In his medical work he belonged to the "methodical" school (see Asclepiades), as a philosopher, he is the greatest of the later Greek Sceptics. He studied under one Herotodus, a doctor in Rome. His claim to eminence rests on the facts that he developed and formulated the doctrines of the older Sceptics, and that he handed down a full and, on the whole, an impartial, account of the members of his school. There are five known works by Sextus, the Outlines of Pyrrhonism (Πυῤῥώνειοι ὑποτύπωσεις), Against the Logicians, Against the Physicists, Against the Ethicists and Against the Professors (See Bury, 1933-49).

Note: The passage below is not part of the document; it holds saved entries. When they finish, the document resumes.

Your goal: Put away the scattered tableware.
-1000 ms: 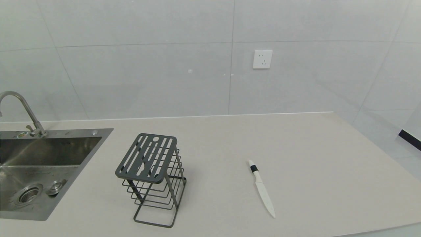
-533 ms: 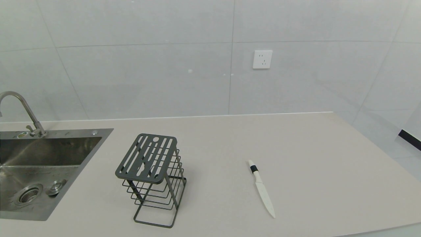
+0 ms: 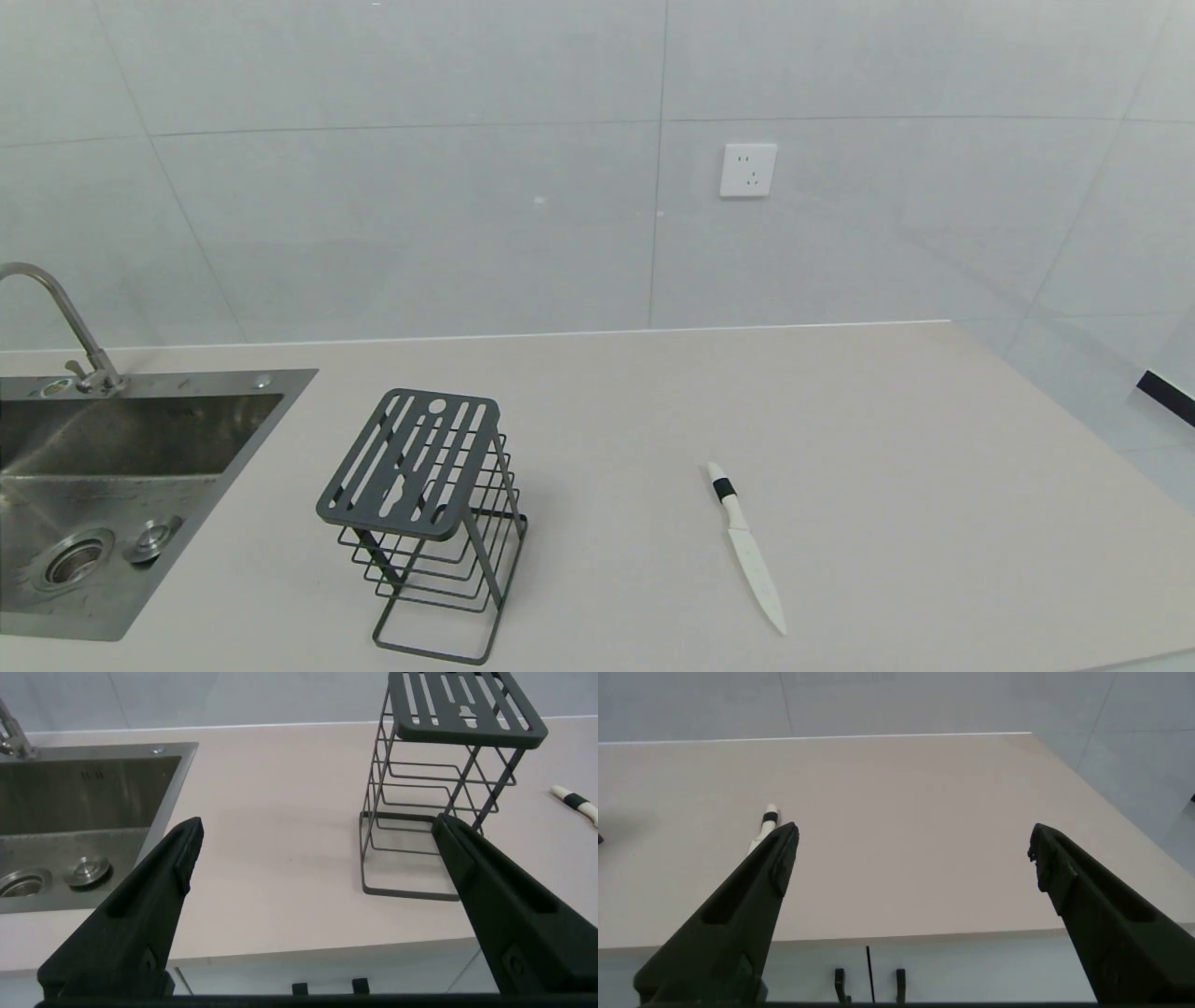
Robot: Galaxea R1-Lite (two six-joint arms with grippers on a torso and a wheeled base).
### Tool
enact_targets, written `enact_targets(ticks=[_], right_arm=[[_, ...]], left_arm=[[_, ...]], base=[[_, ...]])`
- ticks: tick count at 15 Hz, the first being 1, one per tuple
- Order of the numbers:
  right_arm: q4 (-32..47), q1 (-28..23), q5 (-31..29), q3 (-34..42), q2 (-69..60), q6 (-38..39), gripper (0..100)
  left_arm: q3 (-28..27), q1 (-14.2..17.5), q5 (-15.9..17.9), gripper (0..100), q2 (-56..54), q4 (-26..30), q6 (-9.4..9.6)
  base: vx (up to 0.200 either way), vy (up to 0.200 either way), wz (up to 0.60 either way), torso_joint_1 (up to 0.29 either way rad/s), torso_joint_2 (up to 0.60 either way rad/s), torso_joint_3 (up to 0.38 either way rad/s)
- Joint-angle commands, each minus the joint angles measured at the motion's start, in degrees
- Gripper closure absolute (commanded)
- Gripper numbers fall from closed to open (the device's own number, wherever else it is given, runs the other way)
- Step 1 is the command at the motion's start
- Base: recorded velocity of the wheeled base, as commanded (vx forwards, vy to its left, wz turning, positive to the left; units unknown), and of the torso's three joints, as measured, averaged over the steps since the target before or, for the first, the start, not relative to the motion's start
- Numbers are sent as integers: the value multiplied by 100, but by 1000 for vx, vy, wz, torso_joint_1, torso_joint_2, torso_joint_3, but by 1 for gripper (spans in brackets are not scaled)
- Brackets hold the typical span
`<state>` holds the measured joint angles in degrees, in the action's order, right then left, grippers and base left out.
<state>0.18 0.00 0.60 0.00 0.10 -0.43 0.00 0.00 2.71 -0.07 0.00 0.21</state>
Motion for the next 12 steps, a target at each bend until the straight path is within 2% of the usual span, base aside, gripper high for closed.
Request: enact_targets(ticks=[1,8,12], right_arm=[[-1,0,2,-9,-1,-1,0],[-9,0,-7,0,-1,-36,0],[-45,0,301,0,-1,-291,0]], left_arm=[[0,0,2,0,7,0,-12],[0,0,11,0,7,-18,-12],[0,0,2,0,7,-18,32]], base=[[0,0,0,0,0,0],[0,0,0,0,0,0],[0,0,0,0,0,0]])
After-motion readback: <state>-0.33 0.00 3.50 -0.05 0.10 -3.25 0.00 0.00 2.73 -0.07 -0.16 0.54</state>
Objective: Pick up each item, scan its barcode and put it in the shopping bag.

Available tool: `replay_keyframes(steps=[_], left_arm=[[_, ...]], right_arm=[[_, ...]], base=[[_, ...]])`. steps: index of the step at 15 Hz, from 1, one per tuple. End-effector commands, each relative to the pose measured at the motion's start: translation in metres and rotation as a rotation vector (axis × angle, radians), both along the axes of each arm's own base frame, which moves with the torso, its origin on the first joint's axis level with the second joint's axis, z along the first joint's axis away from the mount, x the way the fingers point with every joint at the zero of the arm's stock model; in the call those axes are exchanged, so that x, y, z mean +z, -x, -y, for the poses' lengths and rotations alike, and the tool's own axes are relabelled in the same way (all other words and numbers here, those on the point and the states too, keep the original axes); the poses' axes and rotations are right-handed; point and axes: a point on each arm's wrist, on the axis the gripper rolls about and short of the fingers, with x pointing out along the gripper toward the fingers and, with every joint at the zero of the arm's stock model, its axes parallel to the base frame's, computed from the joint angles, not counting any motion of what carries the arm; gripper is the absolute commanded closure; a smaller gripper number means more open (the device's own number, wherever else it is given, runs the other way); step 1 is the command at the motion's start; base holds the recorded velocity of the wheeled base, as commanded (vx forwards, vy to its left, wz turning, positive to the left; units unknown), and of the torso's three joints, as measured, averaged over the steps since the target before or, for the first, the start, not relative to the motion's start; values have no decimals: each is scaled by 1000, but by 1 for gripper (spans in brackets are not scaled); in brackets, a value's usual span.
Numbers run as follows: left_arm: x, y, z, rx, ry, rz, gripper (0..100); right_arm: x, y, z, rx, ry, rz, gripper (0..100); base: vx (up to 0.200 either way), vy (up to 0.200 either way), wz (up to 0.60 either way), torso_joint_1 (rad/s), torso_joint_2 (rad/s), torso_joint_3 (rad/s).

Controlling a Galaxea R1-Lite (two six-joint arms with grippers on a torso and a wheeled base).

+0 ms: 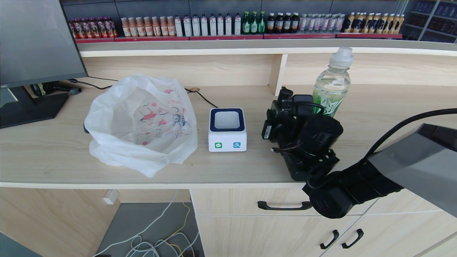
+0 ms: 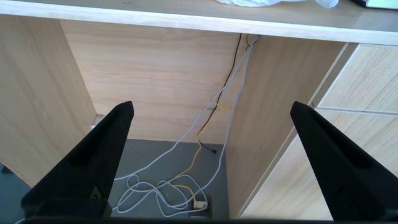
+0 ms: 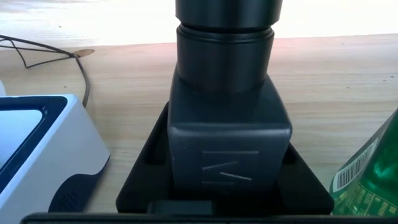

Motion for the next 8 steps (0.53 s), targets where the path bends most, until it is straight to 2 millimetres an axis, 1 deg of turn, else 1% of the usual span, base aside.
replay_keyframes(steps=[1,7,8], left_arm=[[0,0,0,-2,0,0,0],[0,0,0,0,0,0,0],[0,0,0,0,0,0,0]], right_arm=[[2,1,0,1,-3,5,100],[31,14,4,11,-57,79,100],[44,26,2,34,-75,103,100]], base=[[0,0,0,0,0,0],[0,0,0,0,0,0],[0,0,0,0,0,0]])
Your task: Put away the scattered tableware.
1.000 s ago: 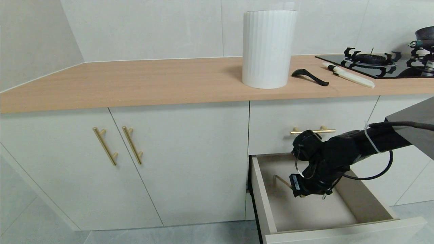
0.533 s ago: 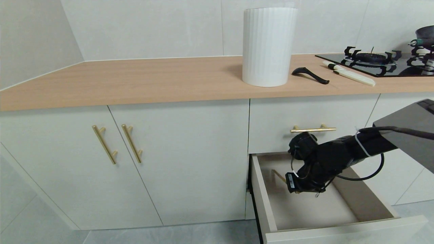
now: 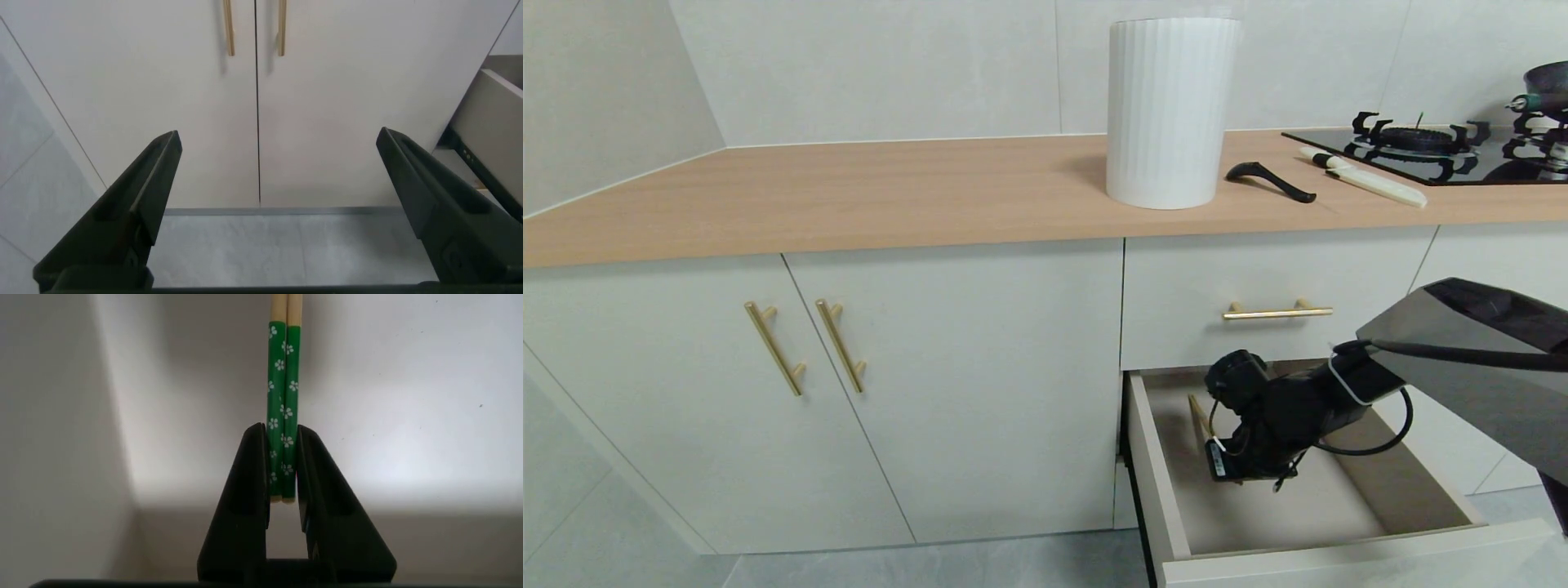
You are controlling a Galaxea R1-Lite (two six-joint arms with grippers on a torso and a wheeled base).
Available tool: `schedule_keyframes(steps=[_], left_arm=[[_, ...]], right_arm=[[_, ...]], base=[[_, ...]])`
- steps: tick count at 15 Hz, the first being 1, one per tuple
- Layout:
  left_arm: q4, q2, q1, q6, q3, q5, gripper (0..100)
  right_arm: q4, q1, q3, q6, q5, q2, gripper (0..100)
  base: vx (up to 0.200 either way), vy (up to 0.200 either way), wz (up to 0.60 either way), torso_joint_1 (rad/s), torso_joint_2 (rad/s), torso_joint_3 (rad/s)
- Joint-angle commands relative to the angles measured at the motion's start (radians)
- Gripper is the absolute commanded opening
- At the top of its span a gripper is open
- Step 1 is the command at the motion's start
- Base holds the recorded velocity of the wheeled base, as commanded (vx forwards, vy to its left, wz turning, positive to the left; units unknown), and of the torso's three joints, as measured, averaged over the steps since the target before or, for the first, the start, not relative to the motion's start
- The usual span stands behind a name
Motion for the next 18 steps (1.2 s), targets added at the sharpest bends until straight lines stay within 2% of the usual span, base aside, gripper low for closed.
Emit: schedule_keyframes(steps=[1,9,10,16,18], left_arm=[[0.000,0.000,0.000,0.000,0.001,0.000,100],[0.000,0.000,0.000,0.000,0.001,0.000,100],[0.000,0.000,0.000,0.000,0.001,0.000,100],[0.000,0.000,0.000,0.000,-0.001,0.000,100],[0.000,0.000,0.000,0.000,0.001,0.000,100]], right_arm=[[-0.011,0.001,0.000,-0.002,-0.012,0.035,0],[-0.066,0.001,-0.006,-0.023,-0.047,0.074,0],[-0.066,0.001,-0.006,-0.023,-0.047,0.075,100],[-0.069,0.002,0.003,-0.020,-0.046,0.049,100],[-0.068,0.005,0.054,-0.019,-0.040,-0.022,100]], base=[[0.000,0.000,0.00,0.000,0.00,0.000],[0.000,0.000,0.00,0.000,0.00,0.000],[0.000,0.000,0.00,0.000,0.00,0.000],[0.000,0.000,0.00,0.000,0.00,0.000],[0.000,0.000,0.00,0.000,0.00,0.000]])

He argued that to reach the state of artaxia (approximately 'peace of mind'), philosophers must first learn to 'suspend judgement', and reject the concept of absolute truth. He distinguished, however, between those who infer that the search for truth is futile and those who 'go by the appearances' (i.e. observe the world), claiming that to assert the unknowability of the world was a dogma in itself and as such should be rejected.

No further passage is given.